Records to use Block Start

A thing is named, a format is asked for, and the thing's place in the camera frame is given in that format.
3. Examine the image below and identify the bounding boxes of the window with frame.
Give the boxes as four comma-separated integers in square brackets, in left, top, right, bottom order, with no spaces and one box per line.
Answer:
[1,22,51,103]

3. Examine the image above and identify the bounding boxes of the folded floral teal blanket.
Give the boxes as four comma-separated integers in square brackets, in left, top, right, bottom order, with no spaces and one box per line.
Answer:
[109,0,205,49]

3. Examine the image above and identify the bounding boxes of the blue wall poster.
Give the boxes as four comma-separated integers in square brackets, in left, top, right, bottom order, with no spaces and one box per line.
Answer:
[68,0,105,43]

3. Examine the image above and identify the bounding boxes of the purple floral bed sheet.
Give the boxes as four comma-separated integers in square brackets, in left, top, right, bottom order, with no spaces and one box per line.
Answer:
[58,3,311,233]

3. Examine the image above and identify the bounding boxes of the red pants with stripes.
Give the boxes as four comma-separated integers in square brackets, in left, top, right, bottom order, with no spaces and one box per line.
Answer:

Records to use Block End

» What you need to do
Every line that contains the string "above" should be copied from the records.

» Task answer
3. Examine the image above and identify the bounding boxes of the folded floral teal blanket.
3. Examine the image above and identify the bounding boxes of the blue wall poster.
3. Examine the image above and identify the bounding boxes of the purple floral bed sheet.
3. Examine the image above and identify the bounding boxes of the red pants with stripes.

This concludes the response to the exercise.